> **Instructions for the task**
Please repeat the entries word for word and keep the images out.

________________________

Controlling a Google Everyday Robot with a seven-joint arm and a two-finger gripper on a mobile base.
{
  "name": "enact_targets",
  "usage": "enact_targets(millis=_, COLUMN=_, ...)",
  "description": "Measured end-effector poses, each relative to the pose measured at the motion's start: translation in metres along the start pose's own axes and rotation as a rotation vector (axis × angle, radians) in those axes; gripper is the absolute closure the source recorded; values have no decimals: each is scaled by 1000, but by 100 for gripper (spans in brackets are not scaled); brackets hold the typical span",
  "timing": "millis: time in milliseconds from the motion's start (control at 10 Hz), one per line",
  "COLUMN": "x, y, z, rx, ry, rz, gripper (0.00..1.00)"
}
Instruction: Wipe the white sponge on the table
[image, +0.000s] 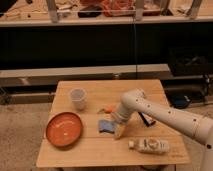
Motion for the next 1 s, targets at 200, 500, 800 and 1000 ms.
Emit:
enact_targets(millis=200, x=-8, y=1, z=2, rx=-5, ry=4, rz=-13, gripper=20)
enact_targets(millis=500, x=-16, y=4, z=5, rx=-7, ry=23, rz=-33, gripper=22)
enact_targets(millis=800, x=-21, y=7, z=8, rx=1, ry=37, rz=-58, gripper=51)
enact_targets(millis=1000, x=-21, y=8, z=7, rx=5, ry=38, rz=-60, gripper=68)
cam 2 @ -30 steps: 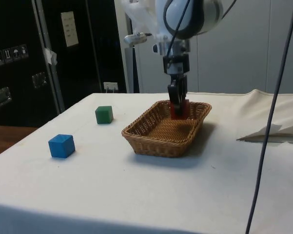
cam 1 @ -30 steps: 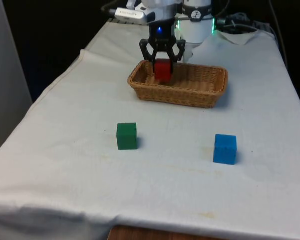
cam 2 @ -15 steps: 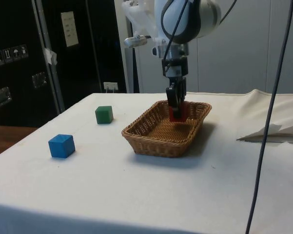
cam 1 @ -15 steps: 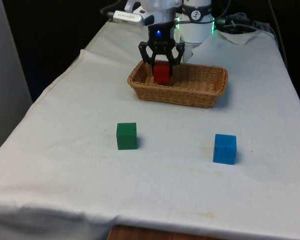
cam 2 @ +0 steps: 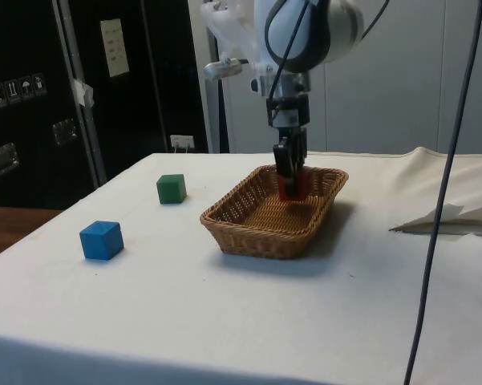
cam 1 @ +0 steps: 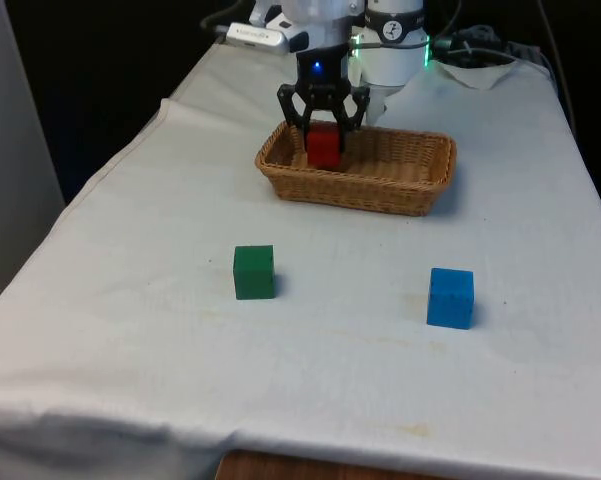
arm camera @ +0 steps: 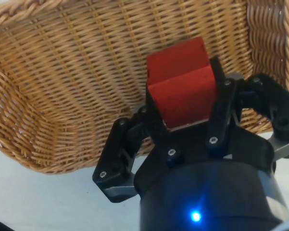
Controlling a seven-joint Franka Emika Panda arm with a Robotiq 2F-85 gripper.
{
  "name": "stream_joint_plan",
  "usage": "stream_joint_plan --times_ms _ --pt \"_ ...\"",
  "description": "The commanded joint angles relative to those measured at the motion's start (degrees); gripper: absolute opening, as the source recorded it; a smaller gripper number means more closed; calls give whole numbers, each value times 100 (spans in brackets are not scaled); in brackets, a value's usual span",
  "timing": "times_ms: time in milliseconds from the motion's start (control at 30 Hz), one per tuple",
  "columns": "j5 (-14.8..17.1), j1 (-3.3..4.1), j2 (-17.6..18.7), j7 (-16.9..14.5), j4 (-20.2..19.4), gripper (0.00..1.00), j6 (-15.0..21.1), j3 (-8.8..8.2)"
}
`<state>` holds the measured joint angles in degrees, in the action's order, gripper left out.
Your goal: Pick up exactly two blocks and place them into the basket.
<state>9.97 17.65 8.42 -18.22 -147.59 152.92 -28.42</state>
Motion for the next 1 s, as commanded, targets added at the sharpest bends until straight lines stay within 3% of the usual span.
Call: stream_joint_plan --times_ms 0,67,167,200,233,333,367,533,567,633,767,800,833,967 --pt "120 -11 74 -29 40 2 17 52" --pt "166 -23 172 -29 103 14 23 80" --pt "252 -29 281 -52 172 43 29 103" --pt "143 0 309 6 183 52 0 52" --pt "281 -29 309 -63 189 52 34 115" --pt "350 -29 372 -97 229 82 34 126" --pt "372 -29 390 -109 241 98 34 132" --pt "395 -29 401 -115 246 100 40 132" --pt "292 0 430 -40 264 100 0 86" --pt "378 -23 384 -103 246 100 29 120" --pt "201 63 201 92 258 100 -109 69" --pt "298 17 298 -11 275 100 -40 109" --pt "183 69 155 120 252 100 -143 63" --pt "46 92 -92 269 246 100 -309 86"
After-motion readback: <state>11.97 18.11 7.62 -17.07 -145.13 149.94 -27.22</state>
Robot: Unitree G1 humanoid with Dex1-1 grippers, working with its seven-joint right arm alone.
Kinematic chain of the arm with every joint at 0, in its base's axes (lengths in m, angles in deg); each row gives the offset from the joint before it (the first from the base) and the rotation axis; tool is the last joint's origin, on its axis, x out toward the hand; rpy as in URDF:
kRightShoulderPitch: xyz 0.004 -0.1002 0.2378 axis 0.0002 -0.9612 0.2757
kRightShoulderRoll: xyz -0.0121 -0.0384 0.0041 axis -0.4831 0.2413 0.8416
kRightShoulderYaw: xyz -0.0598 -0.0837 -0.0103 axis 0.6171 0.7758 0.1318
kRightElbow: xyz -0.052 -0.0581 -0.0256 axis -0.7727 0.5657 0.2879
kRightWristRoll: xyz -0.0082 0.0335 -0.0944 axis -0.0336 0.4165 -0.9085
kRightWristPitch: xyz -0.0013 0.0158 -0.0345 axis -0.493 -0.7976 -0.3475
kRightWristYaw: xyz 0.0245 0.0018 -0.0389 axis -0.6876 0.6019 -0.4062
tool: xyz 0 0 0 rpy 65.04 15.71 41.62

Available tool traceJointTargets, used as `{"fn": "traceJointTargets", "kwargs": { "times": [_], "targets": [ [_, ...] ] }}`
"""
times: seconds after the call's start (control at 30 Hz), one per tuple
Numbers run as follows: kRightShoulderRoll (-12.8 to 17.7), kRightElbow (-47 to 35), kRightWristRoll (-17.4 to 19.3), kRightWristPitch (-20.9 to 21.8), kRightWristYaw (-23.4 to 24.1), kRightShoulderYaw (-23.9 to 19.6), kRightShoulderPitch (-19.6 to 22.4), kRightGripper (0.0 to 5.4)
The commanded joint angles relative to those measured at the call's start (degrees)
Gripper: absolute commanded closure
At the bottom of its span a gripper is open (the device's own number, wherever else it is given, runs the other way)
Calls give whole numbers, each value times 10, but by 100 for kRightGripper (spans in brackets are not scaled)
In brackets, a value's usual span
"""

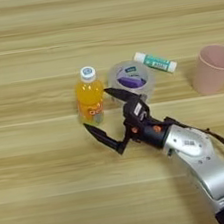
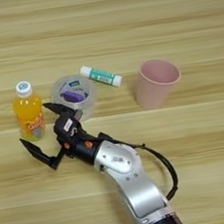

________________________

> **Task solution**
Controlling a Google Everyday Robot with a seven-joint arm and a two-finger gripper on a mobile base.
{
  "name": "enact_targets",
  "usage": "enact_targets(millis=_, COLUMN=_, ...)",
  "description": "Measured end-effector poses, each relative to the pose measured at the motion's start: translation in metres along the start pose's own axes and rotation as a rotation vector (axis × angle, radians) in those axes; gripper is the absolute closure the source recorded; values have no decimals: each is scaled by 1000, but by 100 for gripper (spans in brackets are not scaled); brackets hold the typical span",
  "timing": "millis: time in milliseconds from the motion's start (control at 10 Hz), one per line",
  "COLUMN": "x, y, z, rx, ry, rz, gripper (0.00..1.00)"
}
Instruction: Wipe the white sponge on the table
[image, +0.000s] 
Motion for the next 1 s, targets at 200, 500, 800 and 1000 ms.
Emit:
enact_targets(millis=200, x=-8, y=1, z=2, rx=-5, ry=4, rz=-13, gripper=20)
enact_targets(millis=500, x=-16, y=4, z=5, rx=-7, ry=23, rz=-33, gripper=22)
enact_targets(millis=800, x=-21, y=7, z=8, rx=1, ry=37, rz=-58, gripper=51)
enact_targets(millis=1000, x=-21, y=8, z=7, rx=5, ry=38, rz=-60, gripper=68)
cam 2 @ -30 steps: 
cam 1 @ -30 steps: 
cam 2 @ -15 steps: 
cam 1 @ -15 steps: 
cam 2 @ +0 steps: 
cam 1 @ +0 steps: 
arm camera @ +0 steps: 
Controlling a seven-joint Franka Emika Panda arm with a Robotiq 2F-85 gripper.
{
  "name": "stream_joint_plan",
  "usage": "stream_joint_plan --times_ms _ --pt \"_ ...\"",
  "description": "The commanded joint angles relative to those measured at the motion's start (degrees); gripper: absolute opening, as the source recorded it; a smaller gripper number means more closed; calls give whole numbers, each value times 100 (spans in brackets are not scaled); in brackets, a value's usual span",
  "timing": "times_ms: time in milliseconds from the motion's start (control at 30 Hz), one per tuple",
  "columns": "j5 (-14.8..17.1), j1 (-3.3..4.1), j2 (-17.6..18.7), j7 (-16.9..14.5), j4 (-20.2..19.4), gripper (0.00..1.00), j6 (-15.0..21.1), j3 (-8.8..8.2)"
}
`<state>` holds the measured joint angles in degrees, in the action's order, gripper left out.
Your goal: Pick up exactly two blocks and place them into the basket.
<state>9.97 17.65 8.42 -18.22 -147.59 152.92 -28.42</state>
Motion for the next 1 s, as commanded, targets added at the sharpest bends until straight lines stay within 3% of the usual span.
Call: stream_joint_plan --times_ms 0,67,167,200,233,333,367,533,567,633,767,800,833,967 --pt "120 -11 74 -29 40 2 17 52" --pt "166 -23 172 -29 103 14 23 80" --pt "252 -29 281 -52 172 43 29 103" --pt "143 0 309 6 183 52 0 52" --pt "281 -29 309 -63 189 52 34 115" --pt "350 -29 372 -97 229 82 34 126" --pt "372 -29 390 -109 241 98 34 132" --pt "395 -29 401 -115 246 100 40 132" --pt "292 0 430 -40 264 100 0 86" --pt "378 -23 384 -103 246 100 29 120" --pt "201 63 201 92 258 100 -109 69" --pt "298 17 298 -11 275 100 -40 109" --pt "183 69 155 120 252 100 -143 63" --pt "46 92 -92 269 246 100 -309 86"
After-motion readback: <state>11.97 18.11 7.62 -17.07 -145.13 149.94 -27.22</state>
Robot: Unitree G1 humanoid with Dex1-1 grippers, working with its seven-joint right arm alone.
Kinematic chain of the arm with every joint at 0, in its base's axes (lengths in m, angles in deg); each row gives the offset from the joint before it (the first from the base) and the rotation axis; tool is the last joint's origin, on its axis, x out toward the hand; rpy as in URDF:
kRightShoulderPitch: xyz 0.004 -0.1002 0.2378 axis 0.0002 -0.9612 0.2757
kRightShoulderRoll: xyz -0.0121 -0.0384 0.0041 axis -0.4831 0.2413 0.8416
kRightShoulderYaw: xyz -0.0598 -0.0837 -0.0103 axis 0.6171 0.7758 0.1318
kRightElbow: xyz -0.052 -0.0581 -0.0256 axis -0.7727 0.5657 0.2879
kRightWristRoll: xyz -0.0082 0.0335 -0.0944 axis -0.0336 0.4165 -0.9085
kRightWristPitch: xyz -0.0013 0.0158 -0.0345 axis -0.493 -0.7976 -0.3475
kRightWristYaw: xyz 0.0245 0.0018 -0.0389 axis -0.6876 0.6019 -0.4062
tool: xyz 0 0 0 rpy 65.04 15.71 41.62

Available tool traceJointTargets, used as `{"fn": "traceJointTargets", "kwargs": { "times": [_], "targets": [ [_, ...] ] }}`
"""
times: seconds after the call's start (control at 30 Hz), one per tuple
Numbers run as follows: kRightShoulderRoll (-12.8 to 17.7), kRightElbow (-47 to 35), kRightWristRoll (-17.4 to 19.3), kRightWristPitch (-20.9 to 21.8), kRightWristYaw (-23.4 to 24.1), kRightShoulderYaw (-23.9 to 19.6), kRightShoulderPitch (-19.6 to 22.4), kRightGripper (0.0 to 5.4)
The commanded joint angles relative to those measured at the call's start (degrees)
Gripper: absolute commanded closure
At the bottom of its span a gripper is open (the device's own number, wherever else it is given, runs the other way)
Calls give whole numbers, each value times 10, but by 100 for kRightGripper (spans in brackets are not scaled)
In brackets, a value's usual span
"""

This concludes the output.